Open heather999 opened 2 years ago
thank you @heather999 - your summary is accurate. i think most of the data we are working with right now is under active use so we don't need to put it on tape. this might change later of course.
i've (re)downloaded one set of the simulations at global/cscratch1/sd/awan/dbs_fbs_v1.7
which should have lsst
affiliation access enabled. there will be at least 2-3 similar folders that will be good to keep in the CFS area so that folks who need them can copy them directly, instead of having to keep downloading them (since local scratch is scraped after 12 weeks) or deal with HPSS tape.
can you please clarify if one can directly download things to CFS? and is there a time limit for this space like the one for normal scratch space (12 weeks, i think)?
Hi @humnaawan CFS has no purge policy like CSCRATCH, we maintain that area ourselves and is meant to be a more permanent place to store data. It's still a good idea generally to back things up to tape, but having it on CFS keeps the data available for active use.
Now the management of CFS depends on which subdirectory we're talking about. When I set up a new directory for the OSWG area, anyone in DESC will be able to write to that area - so you can download directly into that space. That area will have a 10TB quota. The OS co-conveners have the responsibility to keep an eye on the area and have the authority to organize how they prefer. Of course if you need any help just let us know. I'm in touch with NERSC to get that area set up.
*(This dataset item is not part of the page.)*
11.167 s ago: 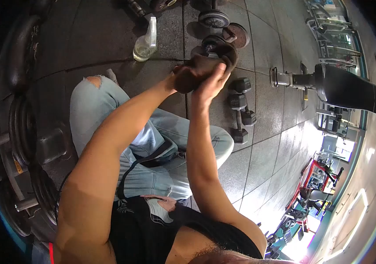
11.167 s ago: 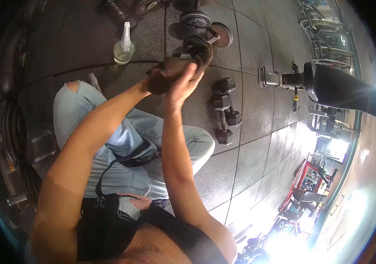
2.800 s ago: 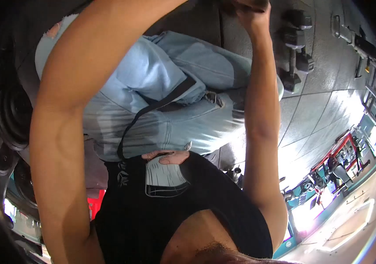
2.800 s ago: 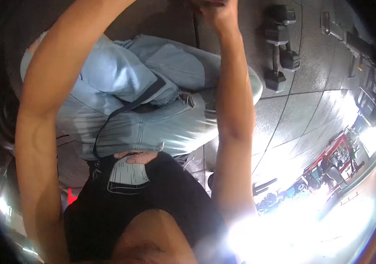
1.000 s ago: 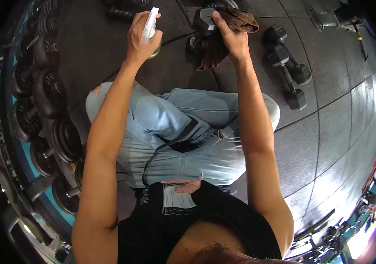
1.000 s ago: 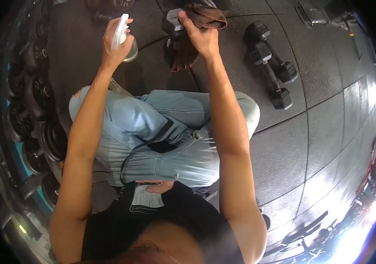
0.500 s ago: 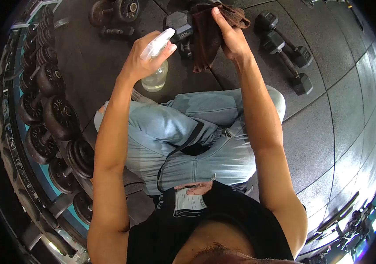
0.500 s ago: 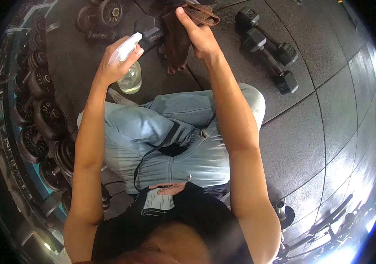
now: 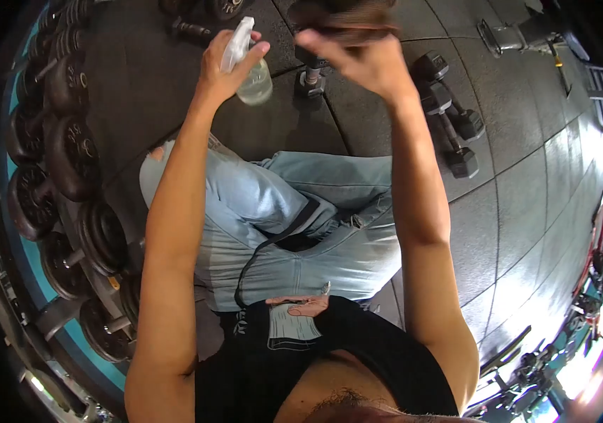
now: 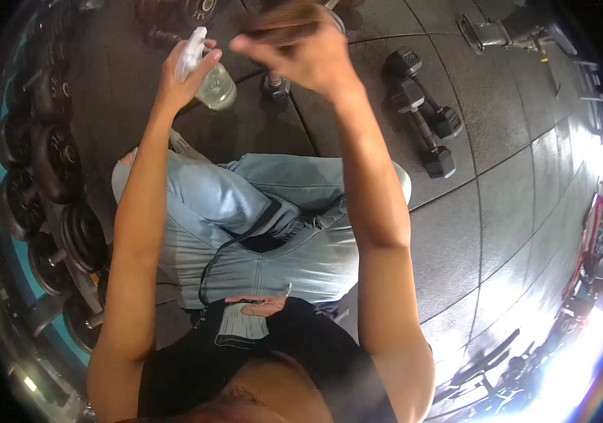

The /global/cfs/cdirs/lsst/shared
area is under more control and not just anyone in DESC can write to that space. It is meant to store data that is of general interest to DESC. I can imagine storing Rubin survey simulation output to /global/cfs/cdirs/lsst/shared/external/rubin-sim-data
so it is generally available. To initiate a transfer into the shared
area, you can reach out here on GitHub and open an issue. In the future, I think we have to provide a facility for DESC members to transfer data into shared
or its successor, directly, but we need to talk about that more within the CO WG. A possible workflow would be for you to download the rubin sims into your /global/cfs/cdirs/lsst/groups/OS
area or your CSCRATCH and open an issue here and we'll copy the data into shared
.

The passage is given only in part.